From top to bottom, write out the listing exactly and skip every picture.

Information provided:
####################

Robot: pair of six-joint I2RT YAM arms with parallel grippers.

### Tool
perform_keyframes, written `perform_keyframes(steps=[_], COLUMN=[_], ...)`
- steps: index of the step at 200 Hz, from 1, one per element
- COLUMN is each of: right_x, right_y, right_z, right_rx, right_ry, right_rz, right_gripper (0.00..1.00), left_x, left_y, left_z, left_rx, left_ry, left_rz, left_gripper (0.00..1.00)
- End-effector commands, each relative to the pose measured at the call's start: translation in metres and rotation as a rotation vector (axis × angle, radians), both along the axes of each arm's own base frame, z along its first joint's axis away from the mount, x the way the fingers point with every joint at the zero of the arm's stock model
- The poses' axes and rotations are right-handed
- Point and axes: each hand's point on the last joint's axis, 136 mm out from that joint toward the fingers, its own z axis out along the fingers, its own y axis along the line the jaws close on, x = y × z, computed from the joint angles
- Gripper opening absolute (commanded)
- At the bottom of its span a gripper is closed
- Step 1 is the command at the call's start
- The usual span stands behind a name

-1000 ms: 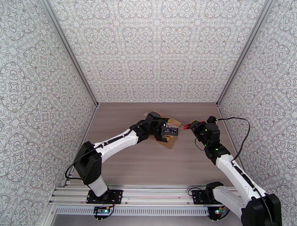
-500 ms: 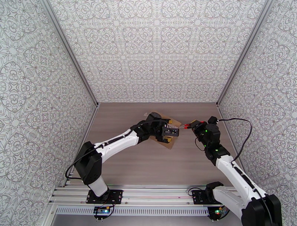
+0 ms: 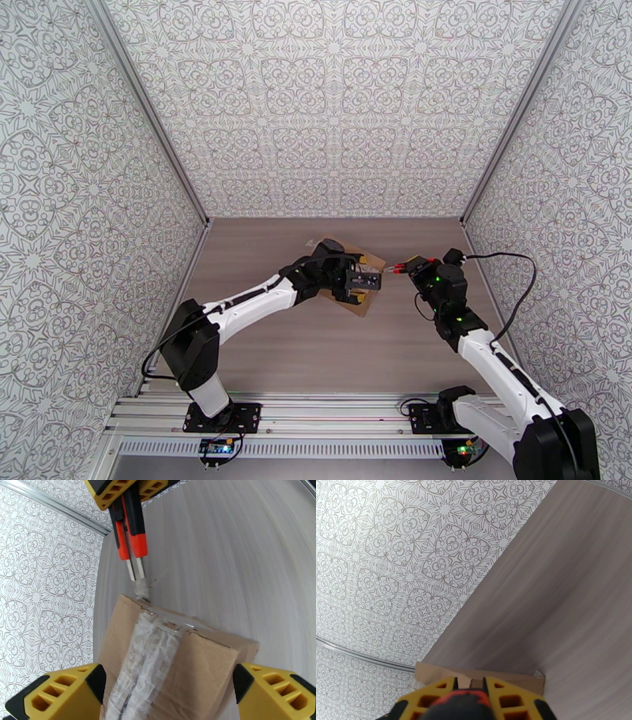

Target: Unpack the express box

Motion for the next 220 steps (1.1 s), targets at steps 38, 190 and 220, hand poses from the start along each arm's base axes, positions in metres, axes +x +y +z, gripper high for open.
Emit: perform_keyframes(steps=[38,190,220], right_x=[0.005,0.010,0.020], right_y=[0.004,0.026,0.033], right_z=[0.015,-0.009,-0.009], right_rx=[0.021,0.074,0.060], right_ry=[-0.059,0.011,0.013], right_rz=[0.005,0.080,0.109], right_gripper=[0.00,0.00,0.00], left_x=[-0.001,0.020,0.018], left_y=[-0.009,-0.016,-0.020], left_z=[0.001,-0.010,-0.004], left_rx=[-0.024,-0.020,-0.032], left_ry=[0.014,0.004,0.023], left_rz=[-0.012,0.052,0.044], left_gripper=[0.91,0.89,0.88])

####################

Answer to this problem:
Robot: pair of six-joint I2RT YAM arms with parallel grippers.

### Tool
perform_keyframes, written `perform_keyframes(steps=[_], COLUMN=[_], ...)`
- steps: index of the step at 200 Hz, from 1, one per element
- COLUMN is each of: right_x, right_y, right_z, right_rx, right_ry, right_rz, right_gripper (0.00..1.00), left_x, left_y, left_z, left_rx, left_ry, left_rz, left_gripper (0.00..1.00)
- End-effector commands, each relative to the pose measured at the call's start: translation in metres and rotation as a rotation vector (axis × angle, radians), both along the axes of each arm's own base frame, z along its first joint's axis away from the mount, x the way the fingers point with every joint at the zero of the arm's stock model
- The poses' axes and rotations are right-handed
- Point and axes: each hand's point on the last joint's axis, 136 mm out from that joint toward the fingers, its own z axis out along the fingers, its own y axis along the line the jaws close on, x = y × z, computed from the joint angles
- Gripper opening absolute (commanded)
- At the bottom of its span a gripper is closed
- Step 1 is the command at the call's start
- The usual span stands behind a name

-1000 ms: 
-500 ms: 
+0 ms: 

Target: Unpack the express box

Motion for the next 220 steps (1.1 s), targets at steps 38, 190 and 220, hand poses from the start along each arm's base axes, positions in metres, axes +x +y +z, gripper high for open.
Emit: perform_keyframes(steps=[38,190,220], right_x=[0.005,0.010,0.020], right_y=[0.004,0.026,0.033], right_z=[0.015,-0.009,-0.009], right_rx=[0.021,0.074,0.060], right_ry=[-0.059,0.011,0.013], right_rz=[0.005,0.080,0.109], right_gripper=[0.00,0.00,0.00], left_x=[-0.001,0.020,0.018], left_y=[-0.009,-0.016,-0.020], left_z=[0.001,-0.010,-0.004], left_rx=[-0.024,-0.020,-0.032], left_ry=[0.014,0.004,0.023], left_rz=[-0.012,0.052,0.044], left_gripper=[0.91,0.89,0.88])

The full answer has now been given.